Why Runtime Visibility Matters

This attack highlights a common pattern:

• The threat originates from a trusted file.
• Exploitation occurs at runtime.
• Static detection often misses the attack.

Runtime visibility helps teams determine which PDFs actually executed, what behavior followed, what data was accessed and whether exploitation succeeded.

Key Takeaways

• CVE-2026-34621 actively exploited for months.
• Delivered through malicious PDF files.
• Enables remote code execution.
• Affects Adobe Reader and Acrobat.
• Patch available, update immediately.
• Runtime visibility helps validate exposure.

The Bottom Line

Trusted file formats continue to be used as initial access vectors. PDF files, like software packages and container images, are often treated as safe. However, when vulnerabilities exist, these trusted files can enable remote code execution and system compromise.

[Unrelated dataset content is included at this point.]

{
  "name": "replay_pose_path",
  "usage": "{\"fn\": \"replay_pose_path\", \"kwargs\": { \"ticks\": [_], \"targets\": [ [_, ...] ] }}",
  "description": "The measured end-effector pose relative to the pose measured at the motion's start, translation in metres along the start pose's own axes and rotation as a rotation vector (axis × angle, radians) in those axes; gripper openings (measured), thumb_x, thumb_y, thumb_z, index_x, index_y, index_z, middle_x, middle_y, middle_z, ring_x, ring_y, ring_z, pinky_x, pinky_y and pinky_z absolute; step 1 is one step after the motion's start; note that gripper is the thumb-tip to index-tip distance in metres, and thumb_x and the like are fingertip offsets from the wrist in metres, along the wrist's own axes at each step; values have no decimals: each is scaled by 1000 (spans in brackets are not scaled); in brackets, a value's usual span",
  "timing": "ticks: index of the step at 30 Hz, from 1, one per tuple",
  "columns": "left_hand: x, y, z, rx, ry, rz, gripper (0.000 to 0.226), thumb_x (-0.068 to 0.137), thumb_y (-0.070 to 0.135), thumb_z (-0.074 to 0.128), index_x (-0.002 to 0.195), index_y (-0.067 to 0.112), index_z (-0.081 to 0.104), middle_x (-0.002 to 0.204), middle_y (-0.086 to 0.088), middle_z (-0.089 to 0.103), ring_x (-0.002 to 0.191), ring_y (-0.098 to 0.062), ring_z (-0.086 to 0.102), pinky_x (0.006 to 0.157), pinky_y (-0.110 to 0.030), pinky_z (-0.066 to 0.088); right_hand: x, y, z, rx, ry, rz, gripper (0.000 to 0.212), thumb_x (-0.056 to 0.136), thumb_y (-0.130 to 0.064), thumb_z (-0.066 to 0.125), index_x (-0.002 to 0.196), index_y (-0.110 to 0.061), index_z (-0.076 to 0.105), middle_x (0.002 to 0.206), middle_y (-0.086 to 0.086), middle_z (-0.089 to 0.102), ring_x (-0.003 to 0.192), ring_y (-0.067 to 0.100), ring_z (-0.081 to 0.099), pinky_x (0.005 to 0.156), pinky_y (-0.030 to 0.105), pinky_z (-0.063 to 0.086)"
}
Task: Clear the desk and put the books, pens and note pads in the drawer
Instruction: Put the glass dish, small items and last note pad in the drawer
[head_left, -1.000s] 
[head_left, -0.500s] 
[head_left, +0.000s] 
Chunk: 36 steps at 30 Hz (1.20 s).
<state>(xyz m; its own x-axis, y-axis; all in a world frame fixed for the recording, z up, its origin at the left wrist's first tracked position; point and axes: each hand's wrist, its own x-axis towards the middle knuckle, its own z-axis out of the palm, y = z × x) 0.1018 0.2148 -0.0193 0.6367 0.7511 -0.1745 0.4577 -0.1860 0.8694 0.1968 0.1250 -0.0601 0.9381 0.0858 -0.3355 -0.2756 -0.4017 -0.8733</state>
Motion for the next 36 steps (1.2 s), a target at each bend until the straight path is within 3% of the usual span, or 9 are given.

This campaign highlights a recurring pattern. The risk is not always visible through static analysis or file inspection alone. The true impact becomes clear when code executes and behavior is observed at runtime. Understanding what actually runs in your environment is critical to determining whether your organization is exposed and how to respond effectively.

References

1. Adobe. April 11, 2026. Security update available for Adobe Acrobat Reader | APSB26-43. Adobe.
2. Codekeeper. April 9, 2026. Adobe Reader Zero-Day Exploit Actively Stealing User Data. Codekeeper.
3. eSecurity Planet. April 9, 2026. Adobe Acrobat Reader Zero-Day Exploited in Active PDF Attacks. eSecurity Planet.
4. Forbes. April 11, 2026. Adobe Attacks Underway - Windows And Mac Users Given 72 Hours To Update. Forbes.
5. National Vulnerability Database. April 11, 2026. CVE-2026-34621 Detail. National Vulnerability Database.
6. SC Media. April 10, 2026. Adobe Reader zero-day exploit used in months-long cyber campaign. SC Media.
7. SecurityWeek. April 12, 2026. Adobe Patches Reader Zero-Day Exploited for Months. SecurityWeek.
8. SecurityWeek. April 9, 2026. Adobe Reader Zero-Day Exploited for Months: Researcher. SecurityWeek.
9. Sophos. April 9, 2026. Adobe Reader zero-day vulnerability in active exploitation. Sophos.
10. The Cyber Security Hub. April 9, 2026. WARNING: Critical Adobe Reader Zero-day Vulnerability Actively Exploited Since 2025. LinkedIn.
11. The Hacker News. April 9, 2026. Adobe Reader Zero-Day Exploited via Malicious PDFs Since December 2025. The Hacker News.
12. The Register. April 9, 2026. Months-old Adobe Reader zero-day uses PDFs to size up targets. The Register.